Sur le plan intérieur, « le mouvement entretient des liens informels avec des responsables politiques des États du nord du pays, qui appliquent la charia, des membres de la police et de l’armée », explique Kunle Amuwo. Ces relais gangrènent même « la branche exécutive du gouvernement », admet le président Jonathan, dépassé. Les autorités sont incapables d’apporter une réponse efficace contre la secte. La politique de répression s’avère un échec total. Marc-Antoine Pérouse de Montclos rapporte que « le gouvernement et l’état-major sont conscients de leurs erreurs stratégiques, mais aucune politique alternative crédible n’est envisagée ».

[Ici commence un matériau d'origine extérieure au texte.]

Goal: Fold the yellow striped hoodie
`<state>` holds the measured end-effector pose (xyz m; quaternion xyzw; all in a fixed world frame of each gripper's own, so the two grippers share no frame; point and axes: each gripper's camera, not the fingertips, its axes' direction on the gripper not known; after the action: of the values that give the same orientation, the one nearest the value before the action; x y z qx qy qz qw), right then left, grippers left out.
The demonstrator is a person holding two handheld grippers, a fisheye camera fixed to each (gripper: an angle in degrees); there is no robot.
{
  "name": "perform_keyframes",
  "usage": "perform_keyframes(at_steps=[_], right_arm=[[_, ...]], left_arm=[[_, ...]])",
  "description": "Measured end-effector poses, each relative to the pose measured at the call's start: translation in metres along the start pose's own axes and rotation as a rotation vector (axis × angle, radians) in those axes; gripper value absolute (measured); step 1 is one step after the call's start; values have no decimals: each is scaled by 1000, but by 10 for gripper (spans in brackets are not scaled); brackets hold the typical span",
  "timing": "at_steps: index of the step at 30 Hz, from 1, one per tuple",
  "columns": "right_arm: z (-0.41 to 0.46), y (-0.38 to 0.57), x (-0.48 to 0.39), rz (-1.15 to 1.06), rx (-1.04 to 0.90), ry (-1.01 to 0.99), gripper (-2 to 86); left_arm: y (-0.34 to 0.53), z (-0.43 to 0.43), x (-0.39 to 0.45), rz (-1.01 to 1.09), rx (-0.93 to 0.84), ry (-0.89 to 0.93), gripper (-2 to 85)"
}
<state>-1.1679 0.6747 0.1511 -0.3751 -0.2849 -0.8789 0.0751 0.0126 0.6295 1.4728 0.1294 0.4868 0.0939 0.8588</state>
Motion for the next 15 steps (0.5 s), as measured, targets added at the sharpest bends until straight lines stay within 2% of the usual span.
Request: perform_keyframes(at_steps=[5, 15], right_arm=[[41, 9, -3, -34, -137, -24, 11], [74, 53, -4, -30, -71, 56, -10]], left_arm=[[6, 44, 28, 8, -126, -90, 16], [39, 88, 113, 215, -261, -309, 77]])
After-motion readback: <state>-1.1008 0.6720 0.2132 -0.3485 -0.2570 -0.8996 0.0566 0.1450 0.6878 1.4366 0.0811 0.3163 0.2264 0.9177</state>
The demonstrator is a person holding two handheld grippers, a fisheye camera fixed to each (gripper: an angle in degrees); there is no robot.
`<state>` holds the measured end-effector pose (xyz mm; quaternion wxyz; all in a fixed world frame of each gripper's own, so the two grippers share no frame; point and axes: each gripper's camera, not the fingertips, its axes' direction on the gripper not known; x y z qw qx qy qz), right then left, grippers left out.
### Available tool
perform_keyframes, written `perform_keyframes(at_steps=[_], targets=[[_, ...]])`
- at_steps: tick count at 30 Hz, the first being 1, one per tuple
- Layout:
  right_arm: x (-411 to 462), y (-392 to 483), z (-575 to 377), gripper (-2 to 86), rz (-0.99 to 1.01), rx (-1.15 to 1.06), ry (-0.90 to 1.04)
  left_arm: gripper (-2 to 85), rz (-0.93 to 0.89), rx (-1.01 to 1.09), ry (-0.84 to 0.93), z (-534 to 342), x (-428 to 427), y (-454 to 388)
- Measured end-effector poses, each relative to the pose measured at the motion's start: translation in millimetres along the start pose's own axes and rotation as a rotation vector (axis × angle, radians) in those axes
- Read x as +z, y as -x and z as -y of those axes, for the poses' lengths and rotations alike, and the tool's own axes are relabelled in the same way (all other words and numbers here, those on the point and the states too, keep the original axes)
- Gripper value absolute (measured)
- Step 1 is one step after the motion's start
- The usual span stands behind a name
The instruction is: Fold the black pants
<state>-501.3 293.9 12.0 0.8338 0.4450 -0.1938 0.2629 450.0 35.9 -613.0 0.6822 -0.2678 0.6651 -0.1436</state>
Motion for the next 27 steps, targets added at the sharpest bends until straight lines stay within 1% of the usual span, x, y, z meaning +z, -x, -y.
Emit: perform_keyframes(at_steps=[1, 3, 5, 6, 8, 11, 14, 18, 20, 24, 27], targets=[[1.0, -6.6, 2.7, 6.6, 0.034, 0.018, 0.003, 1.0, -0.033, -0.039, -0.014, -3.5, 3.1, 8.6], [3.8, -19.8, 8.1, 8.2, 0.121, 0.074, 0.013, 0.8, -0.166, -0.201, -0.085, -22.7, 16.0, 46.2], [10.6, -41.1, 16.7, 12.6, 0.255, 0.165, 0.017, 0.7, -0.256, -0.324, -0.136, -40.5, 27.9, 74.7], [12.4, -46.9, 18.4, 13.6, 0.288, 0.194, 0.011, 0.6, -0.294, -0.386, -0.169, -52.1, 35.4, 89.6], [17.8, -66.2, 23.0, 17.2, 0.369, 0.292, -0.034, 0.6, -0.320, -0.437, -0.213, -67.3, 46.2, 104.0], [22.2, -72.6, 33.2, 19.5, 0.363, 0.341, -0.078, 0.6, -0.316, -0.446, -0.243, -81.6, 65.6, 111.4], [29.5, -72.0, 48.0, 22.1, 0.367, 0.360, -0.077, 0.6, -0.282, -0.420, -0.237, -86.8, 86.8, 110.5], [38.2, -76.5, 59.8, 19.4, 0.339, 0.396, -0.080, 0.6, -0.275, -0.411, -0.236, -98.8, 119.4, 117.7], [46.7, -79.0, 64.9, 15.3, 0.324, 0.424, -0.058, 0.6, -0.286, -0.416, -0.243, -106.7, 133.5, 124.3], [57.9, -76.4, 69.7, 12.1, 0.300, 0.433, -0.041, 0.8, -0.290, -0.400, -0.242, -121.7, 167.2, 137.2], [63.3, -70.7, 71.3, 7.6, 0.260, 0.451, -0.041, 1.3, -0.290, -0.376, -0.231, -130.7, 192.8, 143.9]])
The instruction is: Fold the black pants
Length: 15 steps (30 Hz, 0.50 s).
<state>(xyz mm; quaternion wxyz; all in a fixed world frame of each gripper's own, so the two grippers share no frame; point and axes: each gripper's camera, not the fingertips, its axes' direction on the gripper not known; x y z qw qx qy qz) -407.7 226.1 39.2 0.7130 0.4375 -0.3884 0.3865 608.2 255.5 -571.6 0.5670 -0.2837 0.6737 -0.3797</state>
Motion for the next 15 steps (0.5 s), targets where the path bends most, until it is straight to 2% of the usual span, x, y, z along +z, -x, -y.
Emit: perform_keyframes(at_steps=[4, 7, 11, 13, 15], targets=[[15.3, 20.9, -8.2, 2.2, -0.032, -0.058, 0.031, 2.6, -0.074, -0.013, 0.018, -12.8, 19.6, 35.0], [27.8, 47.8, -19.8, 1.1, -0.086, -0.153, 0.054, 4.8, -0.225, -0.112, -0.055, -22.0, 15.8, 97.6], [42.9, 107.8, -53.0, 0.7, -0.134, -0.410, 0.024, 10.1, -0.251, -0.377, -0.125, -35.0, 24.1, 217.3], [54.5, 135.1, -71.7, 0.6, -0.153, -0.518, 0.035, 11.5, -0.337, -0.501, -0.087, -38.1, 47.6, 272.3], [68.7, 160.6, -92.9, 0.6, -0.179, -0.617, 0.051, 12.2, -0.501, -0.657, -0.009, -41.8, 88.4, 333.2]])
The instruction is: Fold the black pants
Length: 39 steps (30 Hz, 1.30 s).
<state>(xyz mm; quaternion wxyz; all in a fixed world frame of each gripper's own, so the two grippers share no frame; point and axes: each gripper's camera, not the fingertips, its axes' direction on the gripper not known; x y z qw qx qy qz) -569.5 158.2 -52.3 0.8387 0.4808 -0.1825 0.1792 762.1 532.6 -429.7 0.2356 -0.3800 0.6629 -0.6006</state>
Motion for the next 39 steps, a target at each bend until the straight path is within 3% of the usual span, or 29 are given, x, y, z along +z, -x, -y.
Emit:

En trois ans de violences, Boko Haram n’a pas conduit le pays dans la guerre civile, mais « il a réussi à faire l’unanimité contre lui. Paradoxalement, l’action du groupe pourrait avoir un rôle unificateur dans le pays », assure le chercheur. Le nord ne peut pas se couper des puits de pétrole du sud, et le sud n’entend pas se priver des débouchés commerciaux qu’offre le nord. Chrétiens et musulmans sont épuisés par les attentats, la militarisation, les exécutions sommaires et le co­uvre-feu. Kunle Amuwo juge que « la population pourrait chasser les membres de Boko Haram de la communauté et aider les autorités ». Marc-Antoine Pérouse de Montclos entrevoit deux scénarios. « Soit le mouvement, coupé de sa base ­sociale, choisit de se professionnaliser en groupe terroriste mafieux, soit ses membres seront contraints de s’insérer dans le circuit politique. » Dans les deux cas, Boko Haram entamerait une troisième vie.